**DATA TO USE**

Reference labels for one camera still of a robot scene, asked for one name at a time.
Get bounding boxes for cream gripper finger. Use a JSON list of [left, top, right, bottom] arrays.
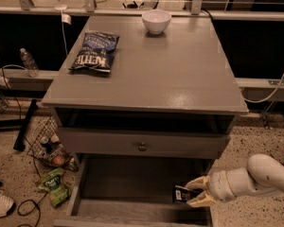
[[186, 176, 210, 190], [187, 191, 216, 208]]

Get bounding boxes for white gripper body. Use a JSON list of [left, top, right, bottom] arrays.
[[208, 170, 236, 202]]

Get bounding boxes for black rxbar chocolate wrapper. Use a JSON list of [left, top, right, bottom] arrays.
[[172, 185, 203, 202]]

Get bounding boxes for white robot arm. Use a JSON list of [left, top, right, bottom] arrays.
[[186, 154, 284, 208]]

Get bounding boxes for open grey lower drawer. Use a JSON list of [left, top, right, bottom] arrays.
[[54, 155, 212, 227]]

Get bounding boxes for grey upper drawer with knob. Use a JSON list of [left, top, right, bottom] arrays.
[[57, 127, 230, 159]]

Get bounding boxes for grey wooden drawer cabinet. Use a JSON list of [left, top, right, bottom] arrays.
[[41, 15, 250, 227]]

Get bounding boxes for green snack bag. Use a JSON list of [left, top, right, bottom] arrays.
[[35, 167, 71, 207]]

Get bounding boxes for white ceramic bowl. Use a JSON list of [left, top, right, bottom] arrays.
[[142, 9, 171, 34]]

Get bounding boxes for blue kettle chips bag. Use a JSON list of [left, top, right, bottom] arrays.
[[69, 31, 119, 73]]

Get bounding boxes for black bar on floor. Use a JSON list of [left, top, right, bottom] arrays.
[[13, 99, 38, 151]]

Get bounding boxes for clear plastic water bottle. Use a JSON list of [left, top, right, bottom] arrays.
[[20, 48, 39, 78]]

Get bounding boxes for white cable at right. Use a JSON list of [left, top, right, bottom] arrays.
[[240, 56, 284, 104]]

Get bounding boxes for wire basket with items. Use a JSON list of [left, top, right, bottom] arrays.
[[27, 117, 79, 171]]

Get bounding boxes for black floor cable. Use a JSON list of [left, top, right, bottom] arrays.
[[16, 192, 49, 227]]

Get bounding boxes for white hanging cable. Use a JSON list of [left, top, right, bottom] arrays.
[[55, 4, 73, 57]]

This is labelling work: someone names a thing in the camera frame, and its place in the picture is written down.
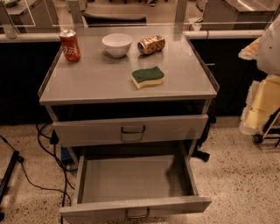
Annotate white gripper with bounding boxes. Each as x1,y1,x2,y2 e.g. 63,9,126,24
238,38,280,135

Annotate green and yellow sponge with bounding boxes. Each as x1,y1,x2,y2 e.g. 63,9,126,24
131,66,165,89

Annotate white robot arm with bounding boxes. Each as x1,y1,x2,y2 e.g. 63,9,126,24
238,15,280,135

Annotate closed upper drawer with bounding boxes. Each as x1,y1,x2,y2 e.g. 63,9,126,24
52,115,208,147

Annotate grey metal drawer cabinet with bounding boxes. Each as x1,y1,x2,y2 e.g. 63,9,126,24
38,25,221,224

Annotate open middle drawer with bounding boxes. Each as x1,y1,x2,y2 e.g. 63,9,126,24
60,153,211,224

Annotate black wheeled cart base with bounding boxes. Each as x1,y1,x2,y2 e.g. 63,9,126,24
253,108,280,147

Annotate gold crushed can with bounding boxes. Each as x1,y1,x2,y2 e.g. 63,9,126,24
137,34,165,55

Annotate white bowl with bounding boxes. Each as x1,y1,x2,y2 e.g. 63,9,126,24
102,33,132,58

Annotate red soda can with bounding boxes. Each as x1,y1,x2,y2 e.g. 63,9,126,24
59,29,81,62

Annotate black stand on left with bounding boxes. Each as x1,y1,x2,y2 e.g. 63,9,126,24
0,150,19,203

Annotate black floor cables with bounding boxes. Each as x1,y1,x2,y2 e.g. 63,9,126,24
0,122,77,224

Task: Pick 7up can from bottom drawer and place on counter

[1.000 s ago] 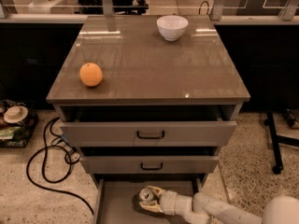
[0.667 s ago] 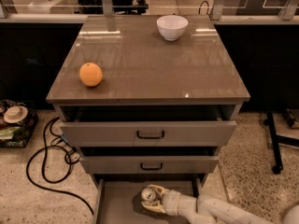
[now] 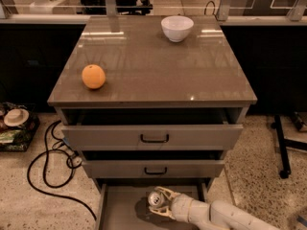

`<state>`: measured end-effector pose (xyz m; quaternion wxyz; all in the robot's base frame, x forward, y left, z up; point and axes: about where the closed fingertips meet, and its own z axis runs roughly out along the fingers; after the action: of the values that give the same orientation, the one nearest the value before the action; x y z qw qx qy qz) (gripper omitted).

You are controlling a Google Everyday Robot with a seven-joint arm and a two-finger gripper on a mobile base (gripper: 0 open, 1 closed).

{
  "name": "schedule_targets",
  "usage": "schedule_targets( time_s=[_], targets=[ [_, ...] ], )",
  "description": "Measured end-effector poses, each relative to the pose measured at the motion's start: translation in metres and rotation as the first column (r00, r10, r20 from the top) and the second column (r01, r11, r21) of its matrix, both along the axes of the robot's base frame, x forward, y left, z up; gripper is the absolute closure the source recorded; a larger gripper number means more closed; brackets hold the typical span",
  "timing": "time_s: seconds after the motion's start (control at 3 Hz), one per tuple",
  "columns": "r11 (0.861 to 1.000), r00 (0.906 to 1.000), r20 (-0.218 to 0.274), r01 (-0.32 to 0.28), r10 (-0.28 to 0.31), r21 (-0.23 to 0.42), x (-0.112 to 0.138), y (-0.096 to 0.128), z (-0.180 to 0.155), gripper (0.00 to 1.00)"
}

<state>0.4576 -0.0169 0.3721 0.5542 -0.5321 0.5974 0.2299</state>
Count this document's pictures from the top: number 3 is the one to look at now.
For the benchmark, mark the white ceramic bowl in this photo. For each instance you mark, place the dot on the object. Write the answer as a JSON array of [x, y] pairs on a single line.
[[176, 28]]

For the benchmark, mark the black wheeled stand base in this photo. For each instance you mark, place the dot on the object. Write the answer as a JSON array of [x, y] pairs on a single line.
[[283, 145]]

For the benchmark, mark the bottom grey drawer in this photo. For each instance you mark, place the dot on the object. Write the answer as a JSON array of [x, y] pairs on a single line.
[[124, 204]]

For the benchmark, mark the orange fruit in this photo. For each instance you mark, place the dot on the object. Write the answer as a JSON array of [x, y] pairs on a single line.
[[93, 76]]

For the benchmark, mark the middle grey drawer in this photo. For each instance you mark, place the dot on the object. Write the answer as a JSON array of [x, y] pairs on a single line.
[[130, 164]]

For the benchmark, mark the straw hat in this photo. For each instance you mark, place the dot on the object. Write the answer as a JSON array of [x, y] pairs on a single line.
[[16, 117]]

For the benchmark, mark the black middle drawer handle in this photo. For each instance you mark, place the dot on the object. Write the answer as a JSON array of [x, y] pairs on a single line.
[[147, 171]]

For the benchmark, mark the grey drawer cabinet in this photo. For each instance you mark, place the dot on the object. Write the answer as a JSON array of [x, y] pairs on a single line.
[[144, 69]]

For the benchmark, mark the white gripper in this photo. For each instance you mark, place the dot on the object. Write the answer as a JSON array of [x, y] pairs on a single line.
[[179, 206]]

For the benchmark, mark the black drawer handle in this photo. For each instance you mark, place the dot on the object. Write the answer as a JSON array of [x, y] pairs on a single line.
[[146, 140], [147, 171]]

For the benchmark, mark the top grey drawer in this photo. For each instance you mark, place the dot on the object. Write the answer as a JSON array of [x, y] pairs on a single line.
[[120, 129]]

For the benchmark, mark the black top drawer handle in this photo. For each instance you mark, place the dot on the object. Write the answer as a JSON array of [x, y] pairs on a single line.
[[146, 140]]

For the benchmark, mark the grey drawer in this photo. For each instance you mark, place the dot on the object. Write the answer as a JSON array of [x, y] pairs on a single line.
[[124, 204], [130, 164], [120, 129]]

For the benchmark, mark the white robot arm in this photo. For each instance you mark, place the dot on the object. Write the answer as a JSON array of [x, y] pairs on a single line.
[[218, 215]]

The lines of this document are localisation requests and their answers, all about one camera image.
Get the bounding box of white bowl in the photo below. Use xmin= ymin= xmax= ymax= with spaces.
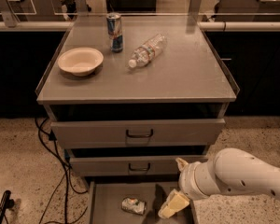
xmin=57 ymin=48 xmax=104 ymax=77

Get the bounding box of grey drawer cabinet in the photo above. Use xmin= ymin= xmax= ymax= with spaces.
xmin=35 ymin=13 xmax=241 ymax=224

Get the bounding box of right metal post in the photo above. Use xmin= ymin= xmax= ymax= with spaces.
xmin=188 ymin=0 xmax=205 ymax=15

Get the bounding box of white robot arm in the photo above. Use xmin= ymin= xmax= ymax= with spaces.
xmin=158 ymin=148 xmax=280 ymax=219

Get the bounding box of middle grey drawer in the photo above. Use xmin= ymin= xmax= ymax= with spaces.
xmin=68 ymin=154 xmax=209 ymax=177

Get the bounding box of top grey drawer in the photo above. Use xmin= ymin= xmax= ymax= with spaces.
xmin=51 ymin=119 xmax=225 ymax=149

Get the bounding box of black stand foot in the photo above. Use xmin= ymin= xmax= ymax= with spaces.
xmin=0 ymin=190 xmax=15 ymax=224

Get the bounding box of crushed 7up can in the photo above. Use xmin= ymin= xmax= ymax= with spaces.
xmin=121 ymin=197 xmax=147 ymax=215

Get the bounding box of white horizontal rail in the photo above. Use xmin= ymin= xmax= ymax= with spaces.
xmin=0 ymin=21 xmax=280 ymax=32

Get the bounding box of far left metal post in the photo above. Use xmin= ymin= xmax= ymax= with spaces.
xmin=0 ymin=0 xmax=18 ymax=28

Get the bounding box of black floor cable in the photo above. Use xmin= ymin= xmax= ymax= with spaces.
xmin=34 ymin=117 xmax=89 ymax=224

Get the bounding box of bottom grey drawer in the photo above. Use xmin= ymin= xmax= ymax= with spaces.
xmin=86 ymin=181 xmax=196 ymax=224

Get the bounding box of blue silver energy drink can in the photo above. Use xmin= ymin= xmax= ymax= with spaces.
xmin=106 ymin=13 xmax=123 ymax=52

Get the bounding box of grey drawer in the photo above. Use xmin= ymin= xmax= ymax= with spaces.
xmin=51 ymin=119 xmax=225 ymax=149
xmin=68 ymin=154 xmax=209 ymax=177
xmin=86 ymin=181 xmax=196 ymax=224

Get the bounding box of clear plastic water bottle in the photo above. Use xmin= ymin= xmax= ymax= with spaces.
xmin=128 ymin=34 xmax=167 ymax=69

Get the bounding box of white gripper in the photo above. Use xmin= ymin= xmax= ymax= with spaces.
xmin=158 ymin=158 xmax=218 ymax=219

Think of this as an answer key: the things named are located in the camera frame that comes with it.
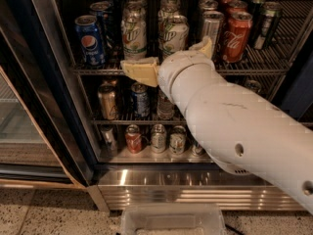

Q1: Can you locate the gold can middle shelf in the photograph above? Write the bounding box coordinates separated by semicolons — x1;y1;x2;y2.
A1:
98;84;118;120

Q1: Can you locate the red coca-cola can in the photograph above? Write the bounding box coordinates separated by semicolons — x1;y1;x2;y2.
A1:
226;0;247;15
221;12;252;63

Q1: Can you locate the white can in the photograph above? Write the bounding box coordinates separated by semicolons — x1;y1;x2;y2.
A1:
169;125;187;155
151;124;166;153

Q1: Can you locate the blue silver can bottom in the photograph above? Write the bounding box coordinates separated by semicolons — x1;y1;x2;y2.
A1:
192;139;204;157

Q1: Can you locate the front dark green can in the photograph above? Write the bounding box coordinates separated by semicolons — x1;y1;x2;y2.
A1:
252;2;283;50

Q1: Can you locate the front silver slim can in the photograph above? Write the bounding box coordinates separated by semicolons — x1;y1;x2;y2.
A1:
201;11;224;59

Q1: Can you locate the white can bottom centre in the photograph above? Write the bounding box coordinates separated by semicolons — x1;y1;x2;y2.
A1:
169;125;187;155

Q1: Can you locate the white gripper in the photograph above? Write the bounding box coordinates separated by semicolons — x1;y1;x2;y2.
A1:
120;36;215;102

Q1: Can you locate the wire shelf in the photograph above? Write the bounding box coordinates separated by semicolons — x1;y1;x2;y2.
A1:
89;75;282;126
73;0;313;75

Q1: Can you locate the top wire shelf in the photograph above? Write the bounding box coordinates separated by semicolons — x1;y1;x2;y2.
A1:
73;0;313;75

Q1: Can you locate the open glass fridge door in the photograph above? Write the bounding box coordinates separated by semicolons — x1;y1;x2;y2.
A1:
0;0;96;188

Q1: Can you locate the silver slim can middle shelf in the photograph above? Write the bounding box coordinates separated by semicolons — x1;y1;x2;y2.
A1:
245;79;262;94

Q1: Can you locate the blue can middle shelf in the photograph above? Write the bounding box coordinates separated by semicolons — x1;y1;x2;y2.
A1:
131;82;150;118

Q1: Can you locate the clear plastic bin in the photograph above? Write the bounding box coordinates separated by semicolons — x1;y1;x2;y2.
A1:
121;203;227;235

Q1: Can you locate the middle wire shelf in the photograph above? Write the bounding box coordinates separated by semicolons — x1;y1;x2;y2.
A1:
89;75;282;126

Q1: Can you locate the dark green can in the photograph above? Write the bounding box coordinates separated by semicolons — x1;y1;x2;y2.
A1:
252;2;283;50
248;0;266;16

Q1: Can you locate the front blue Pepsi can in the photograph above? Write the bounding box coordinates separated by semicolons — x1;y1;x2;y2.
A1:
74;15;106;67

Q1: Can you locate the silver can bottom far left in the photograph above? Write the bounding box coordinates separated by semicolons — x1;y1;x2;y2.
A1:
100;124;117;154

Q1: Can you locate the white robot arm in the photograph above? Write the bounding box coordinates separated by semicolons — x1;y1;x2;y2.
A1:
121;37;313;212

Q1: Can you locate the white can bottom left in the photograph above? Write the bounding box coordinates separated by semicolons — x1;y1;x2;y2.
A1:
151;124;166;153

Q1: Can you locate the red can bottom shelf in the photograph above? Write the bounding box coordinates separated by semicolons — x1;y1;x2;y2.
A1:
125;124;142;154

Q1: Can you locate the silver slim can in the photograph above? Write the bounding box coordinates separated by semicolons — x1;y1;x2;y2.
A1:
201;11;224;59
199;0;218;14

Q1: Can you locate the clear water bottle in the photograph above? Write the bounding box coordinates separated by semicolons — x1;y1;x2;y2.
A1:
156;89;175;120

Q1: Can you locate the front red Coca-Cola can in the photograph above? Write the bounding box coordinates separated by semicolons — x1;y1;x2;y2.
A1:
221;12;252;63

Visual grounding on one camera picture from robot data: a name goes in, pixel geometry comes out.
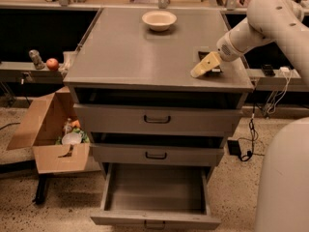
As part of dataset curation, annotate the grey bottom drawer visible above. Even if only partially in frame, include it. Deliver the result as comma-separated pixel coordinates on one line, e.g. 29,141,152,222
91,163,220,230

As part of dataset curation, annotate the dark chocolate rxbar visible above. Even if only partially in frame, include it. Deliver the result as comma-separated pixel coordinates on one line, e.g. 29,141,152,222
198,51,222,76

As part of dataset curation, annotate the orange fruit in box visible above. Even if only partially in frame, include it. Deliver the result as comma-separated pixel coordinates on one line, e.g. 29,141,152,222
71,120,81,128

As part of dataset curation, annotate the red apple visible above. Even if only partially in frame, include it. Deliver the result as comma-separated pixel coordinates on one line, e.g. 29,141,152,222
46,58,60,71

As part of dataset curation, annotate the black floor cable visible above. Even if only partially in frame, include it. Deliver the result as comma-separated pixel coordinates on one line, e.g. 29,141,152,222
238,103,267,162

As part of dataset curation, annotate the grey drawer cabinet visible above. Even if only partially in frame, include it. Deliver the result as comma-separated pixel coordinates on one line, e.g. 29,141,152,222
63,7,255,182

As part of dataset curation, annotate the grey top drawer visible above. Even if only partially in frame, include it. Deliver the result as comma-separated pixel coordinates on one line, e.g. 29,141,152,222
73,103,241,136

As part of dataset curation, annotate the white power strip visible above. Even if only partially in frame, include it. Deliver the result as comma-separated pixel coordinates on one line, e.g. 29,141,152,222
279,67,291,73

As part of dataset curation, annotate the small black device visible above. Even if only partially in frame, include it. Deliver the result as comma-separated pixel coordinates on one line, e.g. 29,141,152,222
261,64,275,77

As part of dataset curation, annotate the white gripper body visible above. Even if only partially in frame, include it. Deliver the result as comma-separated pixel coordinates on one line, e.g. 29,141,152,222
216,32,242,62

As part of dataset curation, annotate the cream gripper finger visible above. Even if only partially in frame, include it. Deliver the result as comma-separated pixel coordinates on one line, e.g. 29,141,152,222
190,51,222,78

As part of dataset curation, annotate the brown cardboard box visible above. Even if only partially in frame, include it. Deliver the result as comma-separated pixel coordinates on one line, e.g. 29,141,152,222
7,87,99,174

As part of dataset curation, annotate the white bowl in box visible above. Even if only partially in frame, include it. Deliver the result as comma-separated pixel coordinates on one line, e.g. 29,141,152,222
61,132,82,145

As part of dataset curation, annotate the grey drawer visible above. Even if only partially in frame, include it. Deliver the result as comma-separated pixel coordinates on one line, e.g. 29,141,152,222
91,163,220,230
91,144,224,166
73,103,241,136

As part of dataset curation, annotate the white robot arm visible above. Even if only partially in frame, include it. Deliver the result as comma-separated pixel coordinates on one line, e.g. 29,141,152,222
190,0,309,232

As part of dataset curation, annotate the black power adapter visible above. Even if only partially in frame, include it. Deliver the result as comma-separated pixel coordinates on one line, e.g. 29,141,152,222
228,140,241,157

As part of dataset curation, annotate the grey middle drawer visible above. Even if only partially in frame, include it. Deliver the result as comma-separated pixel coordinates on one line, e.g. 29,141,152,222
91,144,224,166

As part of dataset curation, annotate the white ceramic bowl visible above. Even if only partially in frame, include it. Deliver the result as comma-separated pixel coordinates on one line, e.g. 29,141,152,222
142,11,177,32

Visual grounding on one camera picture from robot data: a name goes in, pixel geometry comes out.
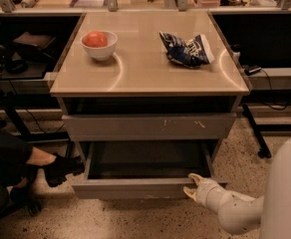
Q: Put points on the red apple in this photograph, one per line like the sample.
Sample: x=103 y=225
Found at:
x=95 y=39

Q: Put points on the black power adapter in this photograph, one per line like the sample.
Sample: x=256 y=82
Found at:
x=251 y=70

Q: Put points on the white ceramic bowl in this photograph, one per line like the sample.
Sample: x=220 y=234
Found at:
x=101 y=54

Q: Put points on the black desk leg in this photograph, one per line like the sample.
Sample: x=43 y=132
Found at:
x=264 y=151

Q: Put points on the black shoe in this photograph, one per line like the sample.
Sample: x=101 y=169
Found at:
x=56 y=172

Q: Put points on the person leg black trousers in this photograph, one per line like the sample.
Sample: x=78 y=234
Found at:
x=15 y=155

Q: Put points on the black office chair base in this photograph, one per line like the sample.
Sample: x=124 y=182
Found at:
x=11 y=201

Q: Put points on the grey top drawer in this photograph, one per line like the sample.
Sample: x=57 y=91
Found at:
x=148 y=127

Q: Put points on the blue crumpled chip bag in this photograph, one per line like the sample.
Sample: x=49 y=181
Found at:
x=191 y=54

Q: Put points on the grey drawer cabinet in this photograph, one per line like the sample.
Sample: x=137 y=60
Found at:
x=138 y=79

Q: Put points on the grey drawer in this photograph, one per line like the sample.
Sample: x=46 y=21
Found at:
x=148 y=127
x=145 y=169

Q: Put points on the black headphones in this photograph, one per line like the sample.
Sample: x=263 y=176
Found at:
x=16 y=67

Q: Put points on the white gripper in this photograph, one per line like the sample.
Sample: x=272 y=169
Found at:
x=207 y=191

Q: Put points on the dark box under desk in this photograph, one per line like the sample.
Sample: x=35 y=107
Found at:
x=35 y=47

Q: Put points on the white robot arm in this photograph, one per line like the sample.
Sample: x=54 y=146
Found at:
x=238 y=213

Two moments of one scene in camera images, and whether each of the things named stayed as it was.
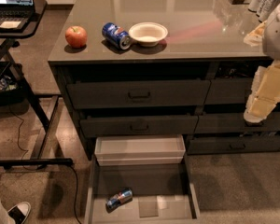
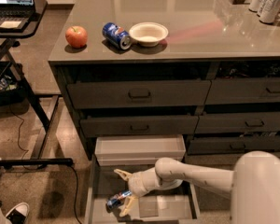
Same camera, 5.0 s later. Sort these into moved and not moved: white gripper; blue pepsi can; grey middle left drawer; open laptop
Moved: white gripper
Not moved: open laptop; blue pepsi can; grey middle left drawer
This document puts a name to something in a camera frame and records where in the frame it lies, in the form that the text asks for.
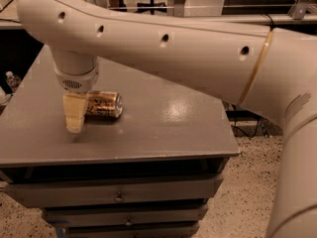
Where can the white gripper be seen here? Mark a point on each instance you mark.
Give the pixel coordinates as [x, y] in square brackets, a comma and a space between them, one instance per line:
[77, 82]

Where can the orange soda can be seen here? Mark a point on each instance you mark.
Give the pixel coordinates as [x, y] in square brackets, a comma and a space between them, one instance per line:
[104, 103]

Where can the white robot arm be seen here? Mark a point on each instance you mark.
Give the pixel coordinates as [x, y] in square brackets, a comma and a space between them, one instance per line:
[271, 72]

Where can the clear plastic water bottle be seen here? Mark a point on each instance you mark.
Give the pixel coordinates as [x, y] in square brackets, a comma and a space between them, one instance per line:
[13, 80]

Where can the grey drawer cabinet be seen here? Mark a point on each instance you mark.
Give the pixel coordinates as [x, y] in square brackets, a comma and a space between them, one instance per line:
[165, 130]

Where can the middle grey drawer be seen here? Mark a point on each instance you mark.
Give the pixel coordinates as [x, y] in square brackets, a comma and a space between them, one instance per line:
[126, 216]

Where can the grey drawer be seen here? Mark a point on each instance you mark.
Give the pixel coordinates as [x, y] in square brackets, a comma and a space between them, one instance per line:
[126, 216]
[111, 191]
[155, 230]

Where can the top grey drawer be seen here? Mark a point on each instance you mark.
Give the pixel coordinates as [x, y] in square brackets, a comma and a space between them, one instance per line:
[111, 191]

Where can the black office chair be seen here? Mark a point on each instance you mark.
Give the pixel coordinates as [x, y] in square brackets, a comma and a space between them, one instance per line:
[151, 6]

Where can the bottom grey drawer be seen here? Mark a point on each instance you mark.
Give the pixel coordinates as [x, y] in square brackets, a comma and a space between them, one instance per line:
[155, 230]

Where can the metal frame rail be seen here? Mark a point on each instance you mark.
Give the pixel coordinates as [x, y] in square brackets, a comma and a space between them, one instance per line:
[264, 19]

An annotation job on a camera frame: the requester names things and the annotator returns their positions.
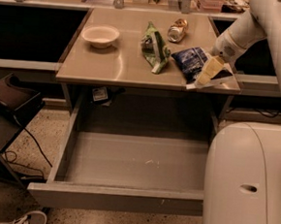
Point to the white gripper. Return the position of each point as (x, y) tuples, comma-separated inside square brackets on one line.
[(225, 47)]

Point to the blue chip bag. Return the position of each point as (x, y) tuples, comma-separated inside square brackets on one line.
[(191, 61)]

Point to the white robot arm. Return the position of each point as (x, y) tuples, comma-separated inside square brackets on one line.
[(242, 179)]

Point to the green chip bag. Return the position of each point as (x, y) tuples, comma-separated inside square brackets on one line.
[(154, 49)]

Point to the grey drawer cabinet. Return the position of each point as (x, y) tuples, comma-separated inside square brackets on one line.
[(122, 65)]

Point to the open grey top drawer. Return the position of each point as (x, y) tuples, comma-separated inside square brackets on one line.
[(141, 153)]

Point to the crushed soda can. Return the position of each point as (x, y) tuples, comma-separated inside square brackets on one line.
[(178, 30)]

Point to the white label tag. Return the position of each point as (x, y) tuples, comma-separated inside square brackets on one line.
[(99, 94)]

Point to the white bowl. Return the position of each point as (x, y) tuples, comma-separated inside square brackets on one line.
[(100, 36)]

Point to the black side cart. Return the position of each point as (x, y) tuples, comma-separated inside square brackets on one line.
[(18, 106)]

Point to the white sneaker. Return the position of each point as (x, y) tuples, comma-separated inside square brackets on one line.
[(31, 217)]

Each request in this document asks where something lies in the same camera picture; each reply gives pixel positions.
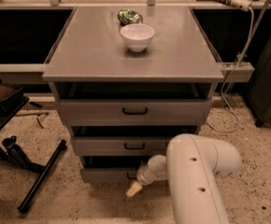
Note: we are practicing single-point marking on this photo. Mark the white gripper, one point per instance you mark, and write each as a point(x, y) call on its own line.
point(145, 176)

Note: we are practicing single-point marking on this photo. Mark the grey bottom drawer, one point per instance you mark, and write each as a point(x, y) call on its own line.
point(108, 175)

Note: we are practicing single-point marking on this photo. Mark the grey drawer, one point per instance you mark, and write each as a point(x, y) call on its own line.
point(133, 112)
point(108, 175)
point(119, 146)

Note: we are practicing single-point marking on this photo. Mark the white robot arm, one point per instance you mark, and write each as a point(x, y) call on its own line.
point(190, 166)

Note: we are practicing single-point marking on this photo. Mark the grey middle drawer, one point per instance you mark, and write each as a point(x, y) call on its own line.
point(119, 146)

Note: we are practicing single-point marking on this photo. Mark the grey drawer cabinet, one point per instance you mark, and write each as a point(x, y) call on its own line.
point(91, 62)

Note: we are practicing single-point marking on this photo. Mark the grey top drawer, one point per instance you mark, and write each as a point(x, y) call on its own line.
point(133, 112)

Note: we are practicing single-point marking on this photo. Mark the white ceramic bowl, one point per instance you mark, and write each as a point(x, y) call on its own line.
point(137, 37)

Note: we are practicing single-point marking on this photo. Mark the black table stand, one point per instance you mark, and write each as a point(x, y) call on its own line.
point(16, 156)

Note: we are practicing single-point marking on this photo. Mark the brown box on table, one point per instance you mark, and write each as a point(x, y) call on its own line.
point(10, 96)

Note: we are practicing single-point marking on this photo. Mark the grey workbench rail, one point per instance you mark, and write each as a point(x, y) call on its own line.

**PROBLEM DETAILS**
Which lines contain "forward"? Copy each of them from the listing.

**TASK SOLUTION**
`<state>`: measured end-effector pose (xyz m; quaternion wxyz; all in the robot's base frame, x forward, y left, z up; point and axes: about where the closed fingertips meet, and its own z axis runs roughly out along the fingers; after the action: of the values that give the same orientation, the one nearest the value before the action; x y z qw qx qy qz) (gripper omitted).
  "description": "Measured end-effector poses, each relative to the pose measured at the motion's start: translation in metres and rotation as the first column (r00, r10, r20 from the top) and the second column (r01, r11, r21) of its matrix, both along the axes of the robot's base frame, x forward, y left, z up; gripper is the absolute closure the source recorded; a larger gripper number means more closed; brackets hold the typical span",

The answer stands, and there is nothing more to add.